WHAT THE TASK ASKS –
Transcribe every record as it stands and set the images aside.

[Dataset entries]
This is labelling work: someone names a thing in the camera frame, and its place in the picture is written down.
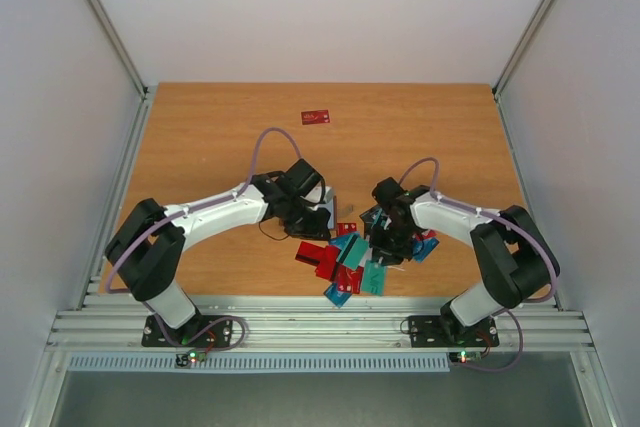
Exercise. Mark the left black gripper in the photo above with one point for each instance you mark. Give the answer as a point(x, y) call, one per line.
point(319, 228)

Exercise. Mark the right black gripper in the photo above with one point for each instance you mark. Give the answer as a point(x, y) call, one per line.
point(388, 242)

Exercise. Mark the teal card bottom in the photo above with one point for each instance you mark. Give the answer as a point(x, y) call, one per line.
point(353, 252)

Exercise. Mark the teal card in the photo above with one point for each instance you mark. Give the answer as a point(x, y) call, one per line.
point(374, 278)
point(353, 252)

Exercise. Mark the blue card bottom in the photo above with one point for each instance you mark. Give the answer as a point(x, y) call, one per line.
point(336, 297)

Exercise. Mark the blue card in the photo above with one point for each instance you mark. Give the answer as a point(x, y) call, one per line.
point(336, 297)
point(423, 247)
point(343, 240)

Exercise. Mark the brown leather card holder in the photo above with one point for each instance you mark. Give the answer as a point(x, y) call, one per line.
point(338, 212)

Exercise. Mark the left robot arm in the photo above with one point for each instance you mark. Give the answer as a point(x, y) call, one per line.
point(146, 250)

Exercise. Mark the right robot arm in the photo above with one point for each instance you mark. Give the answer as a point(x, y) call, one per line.
point(514, 260)

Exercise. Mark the black card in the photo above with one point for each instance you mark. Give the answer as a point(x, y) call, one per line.
point(372, 216)

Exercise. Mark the blue card right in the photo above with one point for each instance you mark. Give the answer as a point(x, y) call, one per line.
point(423, 247)

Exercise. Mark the dark red striped card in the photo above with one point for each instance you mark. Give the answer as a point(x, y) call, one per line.
point(311, 254)

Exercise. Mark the small red card top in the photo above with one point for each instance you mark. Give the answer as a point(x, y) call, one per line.
point(344, 228)

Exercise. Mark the blue card centre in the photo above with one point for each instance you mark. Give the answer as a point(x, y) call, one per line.
point(343, 240)

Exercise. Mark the red card left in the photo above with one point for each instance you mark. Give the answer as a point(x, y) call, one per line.
point(328, 263)

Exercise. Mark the red VIP card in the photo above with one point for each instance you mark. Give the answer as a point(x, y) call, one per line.
point(349, 280)

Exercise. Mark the lone red card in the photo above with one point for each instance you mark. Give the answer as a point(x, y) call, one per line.
point(315, 117)

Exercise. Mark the right circuit board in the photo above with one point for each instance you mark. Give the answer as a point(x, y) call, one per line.
point(465, 357)

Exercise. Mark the circuit board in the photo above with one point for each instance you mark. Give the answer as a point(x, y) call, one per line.
point(190, 359)
point(465, 357)

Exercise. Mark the left circuit board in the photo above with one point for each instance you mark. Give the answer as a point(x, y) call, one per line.
point(190, 359)

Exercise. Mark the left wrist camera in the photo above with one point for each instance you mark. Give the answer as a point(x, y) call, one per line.
point(320, 195)

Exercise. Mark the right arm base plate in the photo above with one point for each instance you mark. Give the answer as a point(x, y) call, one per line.
point(430, 331)

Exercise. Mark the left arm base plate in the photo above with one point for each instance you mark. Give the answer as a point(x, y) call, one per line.
point(220, 329)

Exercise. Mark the aluminium frame rails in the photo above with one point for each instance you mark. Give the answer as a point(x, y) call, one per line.
point(312, 324)

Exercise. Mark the grey slotted cable duct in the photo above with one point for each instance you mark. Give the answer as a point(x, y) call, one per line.
point(264, 363)

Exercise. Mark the right frame post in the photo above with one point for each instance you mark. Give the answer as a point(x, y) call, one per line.
point(540, 13)

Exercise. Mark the frame post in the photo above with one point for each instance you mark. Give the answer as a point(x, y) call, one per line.
point(105, 23)
point(540, 13)

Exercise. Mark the left frame post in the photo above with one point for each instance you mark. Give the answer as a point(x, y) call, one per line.
point(105, 23)

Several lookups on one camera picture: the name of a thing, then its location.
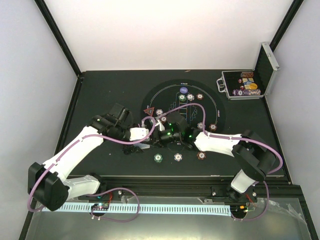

EXPECTED ANSWER –
This is labelling work: someone names a thing in the camera frame, and its place in the picture is written down.
Exercise. Mark the left black gripper in the photo above with one point for each instance you mark. Give the answer as a point(x, y) call, one per line.
point(319, 228)

Exercise. Mark the right black gripper in the photo above with one point for each instance you mark. Give the answer as a point(x, y) call, one per line.
point(388, 242)

Exercise. Mark the teal card bottom in the photo above with one point for each instance you mark. Give the answer as a point(x, y) call, one per line.
point(353, 252)

Exercise. Mark the teal card in the photo above with one point for each instance you mark. Give the answer as a point(x, y) call, one per line.
point(374, 278)
point(353, 252)

Exercise. Mark the blue card bottom in the photo above with one point for each instance you mark. Give the answer as a point(x, y) call, one per line.
point(336, 297)

Exercise. Mark the blue card in the photo above with one point for each instance you mark. Give the answer as a point(x, y) call, one per line.
point(336, 297)
point(423, 247)
point(343, 240)

Exercise. Mark the brown leather card holder in the photo above with one point for each instance you mark. Give the answer as a point(x, y) call, one per line.
point(338, 212)

Exercise. Mark the left robot arm in the photo above with one point for each instance you mark. Give the answer as a point(x, y) call, one per line.
point(146, 250)

Exercise. Mark the right robot arm in the photo above with one point for each instance you mark. Give the answer as a point(x, y) call, one per line.
point(514, 260)

Exercise. Mark the black card in the photo above with one point for each instance you mark. Give the answer as a point(x, y) call, one per line.
point(372, 216)

Exercise. Mark the blue card right in the photo above with one point for each instance you mark. Give the answer as a point(x, y) call, one per line.
point(423, 247)

Exercise. Mark the dark red striped card in the photo above with one point for each instance you mark. Give the answer as a point(x, y) call, one per line.
point(311, 254)

Exercise. Mark the small red card top in the photo above with one point for each instance you mark. Give the answer as a point(x, y) call, one per line.
point(344, 228)

Exercise. Mark the blue card centre in the photo above with one point for each instance you mark. Give the answer as a point(x, y) call, one per line.
point(343, 240)

Exercise. Mark the red card left in the photo above with one point for each instance you mark. Give the answer as a point(x, y) call, one per line.
point(328, 263)

Exercise. Mark the red VIP card in the photo above with one point for each instance you mark. Give the answer as a point(x, y) call, one per line.
point(349, 280)

Exercise. Mark the lone red card in the photo above with one point for each instance you mark. Give the answer as a point(x, y) call, one per line.
point(315, 117)

Exercise. Mark the right circuit board in the photo above with one point for each instance you mark. Give the answer as a point(x, y) call, one per line.
point(465, 357)

Exercise. Mark the circuit board in the photo above with one point for each instance you mark. Give the answer as a point(x, y) call, one per line.
point(190, 359)
point(465, 357)

Exercise. Mark the left circuit board in the photo above with one point for each instance you mark. Give the answer as a point(x, y) call, one per line.
point(190, 359)

Exercise. Mark the left wrist camera in the photo above with one point for each instance you mark. Give the answer as a point(x, y) call, one per line.
point(320, 195)

Exercise. Mark the right arm base plate in the photo above with one point for each instance you mark. Give the answer as a point(x, y) call, one per line.
point(430, 331)

Exercise. Mark the left arm base plate in the photo above with one point for each instance you mark. Give the answer as a point(x, y) call, one per line.
point(220, 329)

Exercise. Mark the aluminium frame rails in the photo above with one point for each instance you mark. Give the answer as a point(x, y) call, one per line.
point(312, 324)

Exercise. Mark the grey slotted cable duct in the photo above with one point for each instance you mark. Give the answer as a point(x, y) call, one per line.
point(264, 363)

Exercise. Mark the right frame post in the photo above with one point for each instance you mark. Give the answer as a point(x, y) call, one per line.
point(540, 13)

Exercise. Mark the frame post in the photo above with one point for each instance you mark. Give the answer as a point(x, y) call, one per line.
point(105, 23)
point(540, 13)

Exercise. Mark the left frame post in the photo above with one point for each instance you mark. Give the answer as a point(x, y) call, one per line.
point(105, 23)

Several lookups on one camera picture: the name of a thing, then its location.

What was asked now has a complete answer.